*** Begin section ***

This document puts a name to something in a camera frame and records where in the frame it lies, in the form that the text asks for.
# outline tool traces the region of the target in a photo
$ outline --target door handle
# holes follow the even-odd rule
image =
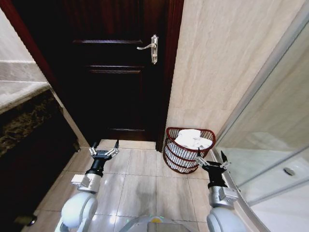
[[[151,37],[151,44],[146,47],[137,47],[138,50],[151,49],[151,60],[153,64],[156,64],[158,61],[158,39],[159,37],[153,35],[153,37]]]

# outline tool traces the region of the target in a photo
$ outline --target dark marble countertop
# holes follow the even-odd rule
[[[50,88],[46,82],[0,81],[0,114]]]

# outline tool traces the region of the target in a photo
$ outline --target beige floor tile
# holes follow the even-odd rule
[[[28,228],[27,232],[53,232],[61,217],[60,212],[40,210],[35,213],[38,220]]]
[[[71,184],[75,174],[80,172],[65,172],[57,186],[51,190],[49,198],[41,206],[43,210],[60,211],[64,203],[73,195],[78,193],[76,185]]]
[[[142,141],[121,140],[119,141],[119,147],[128,149],[141,149]]]
[[[114,147],[116,143],[116,139],[101,139],[98,147]]]
[[[188,178],[193,178],[193,179],[207,179],[209,180],[208,172],[202,169],[201,167],[198,167],[198,169],[187,175]]]
[[[155,199],[155,176],[126,175],[117,215],[155,215]]]
[[[155,150],[155,142],[142,141],[140,145],[141,145],[141,149]]]
[[[112,232],[116,216],[94,215],[87,232]],[[70,232],[76,232],[77,228],[70,229]]]
[[[190,232],[198,232],[198,225],[196,221],[175,221],[179,224],[183,224]]]
[[[207,187],[208,181],[202,179],[188,179],[188,180],[197,221],[206,222],[207,215],[211,210],[211,206],[209,205],[208,200],[208,194],[209,194],[209,190]]]
[[[130,149],[119,149],[118,155],[105,163],[104,173],[126,174],[130,152]]]
[[[47,194],[45,195],[45,197],[43,198],[43,200],[40,202],[39,206],[37,207],[37,209],[42,209],[42,207],[46,204],[46,202],[48,201],[48,199],[50,198],[50,196],[53,193],[53,190],[55,189],[55,187],[61,182],[62,177],[64,176],[66,172],[62,171],[60,173],[60,175],[58,176],[58,178],[56,179],[56,181],[53,183],[53,185],[51,186],[51,188],[48,190]]]
[[[116,217],[115,227],[113,232],[119,232],[128,222],[130,222],[134,217]]]
[[[157,176],[157,215],[196,221],[188,179]]]
[[[106,173],[103,175],[97,195],[98,208],[96,214],[117,215],[124,181],[125,175],[122,174]]]
[[[197,224],[198,224],[198,229],[200,232],[209,232],[207,223],[198,222]]]
[[[126,173],[131,175],[153,175],[156,173],[156,151],[131,150]]]
[[[166,176],[166,177],[187,178],[186,174],[180,174],[170,169],[165,163],[161,153],[157,153],[157,156],[156,156],[156,175]]]
[[[87,147],[81,147],[81,151],[76,152],[73,158],[74,159],[72,160],[70,166],[67,168],[67,171],[85,172],[91,167],[93,162]]]

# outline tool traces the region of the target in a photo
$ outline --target marble wall
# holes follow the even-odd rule
[[[0,81],[47,82],[1,9]]]
[[[185,0],[167,127],[217,133],[305,0]]]

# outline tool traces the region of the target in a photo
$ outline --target red wire basket
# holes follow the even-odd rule
[[[175,172],[182,174],[189,174],[194,172],[198,168],[198,163],[195,161],[198,150],[188,149],[175,142],[178,136],[178,132],[183,129],[191,128],[177,128],[169,127],[166,129],[166,140],[163,150],[163,159],[167,166]],[[211,130],[197,129],[201,131],[200,137],[212,140],[210,147],[200,150],[201,157],[206,157],[209,150],[216,143],[216,136]]]

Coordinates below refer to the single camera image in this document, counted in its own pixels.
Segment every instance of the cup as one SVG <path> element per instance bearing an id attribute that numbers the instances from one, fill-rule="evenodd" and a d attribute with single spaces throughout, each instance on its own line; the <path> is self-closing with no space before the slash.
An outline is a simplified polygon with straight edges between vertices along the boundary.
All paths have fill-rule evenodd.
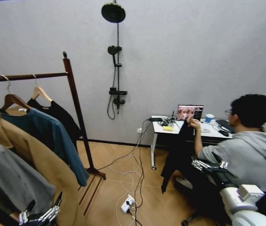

*** End section ***

• **Work request**: When a line of the entries contains "fill", it counts; say how many such lines there are, and nothing more.

• **Solution for this task**: 2